- _Exercise_:
Give every line of the records exactly, please, from the first up to and including the one containing "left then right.".

- _Stored items from a collection_:
____
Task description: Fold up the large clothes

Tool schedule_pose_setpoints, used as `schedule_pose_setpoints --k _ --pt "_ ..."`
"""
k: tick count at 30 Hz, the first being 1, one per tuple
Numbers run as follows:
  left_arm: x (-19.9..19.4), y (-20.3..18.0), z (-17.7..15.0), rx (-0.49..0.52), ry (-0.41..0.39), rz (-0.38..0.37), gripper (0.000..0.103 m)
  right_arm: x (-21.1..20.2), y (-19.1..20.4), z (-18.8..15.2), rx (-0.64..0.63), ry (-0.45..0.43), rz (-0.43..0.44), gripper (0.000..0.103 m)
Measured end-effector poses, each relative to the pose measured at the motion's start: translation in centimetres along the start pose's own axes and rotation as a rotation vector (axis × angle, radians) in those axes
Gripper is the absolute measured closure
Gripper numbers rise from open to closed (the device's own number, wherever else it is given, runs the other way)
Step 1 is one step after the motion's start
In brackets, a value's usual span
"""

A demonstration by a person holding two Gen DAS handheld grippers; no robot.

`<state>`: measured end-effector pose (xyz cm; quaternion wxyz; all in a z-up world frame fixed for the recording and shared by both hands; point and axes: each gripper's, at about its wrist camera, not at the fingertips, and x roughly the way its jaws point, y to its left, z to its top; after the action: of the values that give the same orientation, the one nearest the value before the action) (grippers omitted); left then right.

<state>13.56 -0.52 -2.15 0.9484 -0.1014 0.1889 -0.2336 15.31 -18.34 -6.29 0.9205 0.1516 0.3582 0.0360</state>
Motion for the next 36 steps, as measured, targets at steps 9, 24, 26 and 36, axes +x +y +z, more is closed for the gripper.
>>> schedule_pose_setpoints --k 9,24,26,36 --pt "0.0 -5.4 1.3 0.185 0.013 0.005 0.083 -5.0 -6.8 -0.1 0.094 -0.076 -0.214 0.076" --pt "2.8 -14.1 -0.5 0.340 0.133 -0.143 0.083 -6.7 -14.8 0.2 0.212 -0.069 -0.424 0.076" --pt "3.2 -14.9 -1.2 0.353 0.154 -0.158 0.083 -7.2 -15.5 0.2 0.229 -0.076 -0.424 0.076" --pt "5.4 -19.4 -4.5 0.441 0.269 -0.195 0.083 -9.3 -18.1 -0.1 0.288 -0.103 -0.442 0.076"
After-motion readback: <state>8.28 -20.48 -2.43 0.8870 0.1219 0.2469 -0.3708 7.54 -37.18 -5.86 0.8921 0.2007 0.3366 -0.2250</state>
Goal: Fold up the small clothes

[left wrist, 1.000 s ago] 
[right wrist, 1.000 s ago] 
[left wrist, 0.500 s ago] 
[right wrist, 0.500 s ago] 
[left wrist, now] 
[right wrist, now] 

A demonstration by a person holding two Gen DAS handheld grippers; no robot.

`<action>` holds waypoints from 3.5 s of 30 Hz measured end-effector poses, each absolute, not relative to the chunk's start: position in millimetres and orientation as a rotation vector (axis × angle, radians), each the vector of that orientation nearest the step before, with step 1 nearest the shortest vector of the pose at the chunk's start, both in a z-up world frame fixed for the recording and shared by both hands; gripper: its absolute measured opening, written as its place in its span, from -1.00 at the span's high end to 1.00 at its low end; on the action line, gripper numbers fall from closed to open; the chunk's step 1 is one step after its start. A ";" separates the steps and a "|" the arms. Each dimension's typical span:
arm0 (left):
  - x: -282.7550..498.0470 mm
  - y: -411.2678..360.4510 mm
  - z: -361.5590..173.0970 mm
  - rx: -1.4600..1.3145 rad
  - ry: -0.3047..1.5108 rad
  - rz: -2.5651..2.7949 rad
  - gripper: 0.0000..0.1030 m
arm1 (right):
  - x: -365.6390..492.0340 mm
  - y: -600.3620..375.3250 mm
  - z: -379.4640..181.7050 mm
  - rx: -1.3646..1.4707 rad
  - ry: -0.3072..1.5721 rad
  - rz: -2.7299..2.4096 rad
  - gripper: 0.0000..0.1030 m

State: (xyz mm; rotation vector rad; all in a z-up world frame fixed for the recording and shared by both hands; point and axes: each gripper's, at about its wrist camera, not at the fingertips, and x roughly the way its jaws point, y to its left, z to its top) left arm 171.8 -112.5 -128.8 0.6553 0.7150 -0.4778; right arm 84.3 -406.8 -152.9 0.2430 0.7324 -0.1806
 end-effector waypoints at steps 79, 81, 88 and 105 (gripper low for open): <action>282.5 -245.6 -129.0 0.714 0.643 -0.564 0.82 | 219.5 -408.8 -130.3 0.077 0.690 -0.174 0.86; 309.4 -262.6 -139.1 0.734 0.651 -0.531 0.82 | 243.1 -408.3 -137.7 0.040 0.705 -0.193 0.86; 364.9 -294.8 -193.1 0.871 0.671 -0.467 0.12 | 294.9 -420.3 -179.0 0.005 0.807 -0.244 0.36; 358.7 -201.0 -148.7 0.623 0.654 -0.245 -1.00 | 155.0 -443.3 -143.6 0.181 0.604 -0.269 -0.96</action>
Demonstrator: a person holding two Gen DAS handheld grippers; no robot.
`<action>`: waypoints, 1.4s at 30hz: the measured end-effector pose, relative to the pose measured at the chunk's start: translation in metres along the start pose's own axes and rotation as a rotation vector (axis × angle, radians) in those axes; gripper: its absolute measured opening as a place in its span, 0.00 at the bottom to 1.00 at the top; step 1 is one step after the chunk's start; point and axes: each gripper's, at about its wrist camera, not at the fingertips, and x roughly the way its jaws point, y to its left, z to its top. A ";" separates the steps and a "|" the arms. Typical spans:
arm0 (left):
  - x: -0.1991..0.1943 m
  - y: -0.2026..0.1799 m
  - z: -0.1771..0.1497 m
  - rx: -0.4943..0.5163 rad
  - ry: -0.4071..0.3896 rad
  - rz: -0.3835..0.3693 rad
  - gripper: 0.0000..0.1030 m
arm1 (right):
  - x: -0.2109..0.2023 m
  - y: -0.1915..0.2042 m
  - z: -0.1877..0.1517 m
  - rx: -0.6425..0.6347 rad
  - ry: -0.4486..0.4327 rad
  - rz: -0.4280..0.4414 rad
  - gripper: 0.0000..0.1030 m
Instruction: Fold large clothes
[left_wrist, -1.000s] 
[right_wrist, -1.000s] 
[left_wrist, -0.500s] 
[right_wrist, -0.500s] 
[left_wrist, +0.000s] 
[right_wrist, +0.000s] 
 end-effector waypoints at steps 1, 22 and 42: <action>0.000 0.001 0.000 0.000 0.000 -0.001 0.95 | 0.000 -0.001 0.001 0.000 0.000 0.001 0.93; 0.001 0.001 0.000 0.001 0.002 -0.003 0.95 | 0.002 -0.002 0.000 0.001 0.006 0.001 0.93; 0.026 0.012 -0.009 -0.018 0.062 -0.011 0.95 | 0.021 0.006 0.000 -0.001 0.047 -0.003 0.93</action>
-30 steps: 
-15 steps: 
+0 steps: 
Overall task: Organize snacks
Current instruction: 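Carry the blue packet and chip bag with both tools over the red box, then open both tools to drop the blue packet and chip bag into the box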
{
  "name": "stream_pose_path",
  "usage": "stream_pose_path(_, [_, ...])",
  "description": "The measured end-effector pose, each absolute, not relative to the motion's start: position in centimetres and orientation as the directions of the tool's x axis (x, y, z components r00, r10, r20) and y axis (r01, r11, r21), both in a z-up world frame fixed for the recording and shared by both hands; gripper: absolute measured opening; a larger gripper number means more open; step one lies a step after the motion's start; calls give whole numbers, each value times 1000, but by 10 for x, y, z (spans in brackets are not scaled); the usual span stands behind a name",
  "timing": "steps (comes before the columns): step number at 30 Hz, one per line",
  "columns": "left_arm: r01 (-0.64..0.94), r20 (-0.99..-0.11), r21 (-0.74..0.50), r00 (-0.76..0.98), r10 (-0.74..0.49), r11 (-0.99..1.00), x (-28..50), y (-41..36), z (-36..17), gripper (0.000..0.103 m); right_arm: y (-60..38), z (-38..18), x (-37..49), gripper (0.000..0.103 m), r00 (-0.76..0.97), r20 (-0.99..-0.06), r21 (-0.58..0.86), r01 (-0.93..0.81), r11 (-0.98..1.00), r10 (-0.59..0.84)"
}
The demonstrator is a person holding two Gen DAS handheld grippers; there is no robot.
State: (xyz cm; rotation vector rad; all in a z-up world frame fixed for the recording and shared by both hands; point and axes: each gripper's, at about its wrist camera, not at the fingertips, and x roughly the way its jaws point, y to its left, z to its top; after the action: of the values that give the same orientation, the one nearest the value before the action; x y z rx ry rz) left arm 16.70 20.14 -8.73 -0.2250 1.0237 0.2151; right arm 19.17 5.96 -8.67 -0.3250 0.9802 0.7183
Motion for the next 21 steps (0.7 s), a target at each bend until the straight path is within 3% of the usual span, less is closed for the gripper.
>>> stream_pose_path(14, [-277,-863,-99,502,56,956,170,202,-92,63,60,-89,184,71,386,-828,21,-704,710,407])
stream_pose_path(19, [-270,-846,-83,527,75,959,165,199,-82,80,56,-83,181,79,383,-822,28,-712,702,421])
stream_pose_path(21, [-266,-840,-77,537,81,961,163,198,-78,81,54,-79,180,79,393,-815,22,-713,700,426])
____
- _Answer to this exercise_:
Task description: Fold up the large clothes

Tool schedule_pose_setpoints, used as `schedule_pose_setpoints --k _ --pt "_ ..."`
"""
k: tick count at 30 Hz, the first being 1, one per tuple
Numbers run as follows:
  left_arm: x (-19.9..19.4), y (-20.3..18.0), z (-17.7..15.0), rx (-0.49..0.52), ry (-0.41..0.39), rz (-0.38..0.37), gripper (0.000..0.103 m)
  right_arm: x (-21.1..20.2), y (-19.1..20.4), z (-18.8..15.2), rx (-0.64..0.63), ry (-0.45..0.43), rz (-0.43..0.44), gripper (0.000..0.103 m)
Measured end-effector poses, each relative to the pose measured at the motion's start: translation in centimetres along the start pose's own axes and rotation as a rotation vector (axis × angle, radians) in those axes
Gripper is the absolute measured closure
Gripper numbers rise from open to closed (the device's own number, wherever else it is given, runs the other way)
Step 1 is one step after the motion's start
In brackets, a value's usual span
"""

A demonstration by a person holding two Gen DAS handheld grippers; no robot.

`<state>`: measured end-effector pose (xyz cm; quaternion wxyz; all in a z-up world frame fixed for the recording and shared by both hands; point and axes: each gripper's, at about its wrist camera, not at the fingertips, and x roughly the way its jaws point, y to its left, z to its top; after the action: of the values that give the same orientation, the one nearest the value before the action) (grippers omitted); left then right.

No additional output is needed.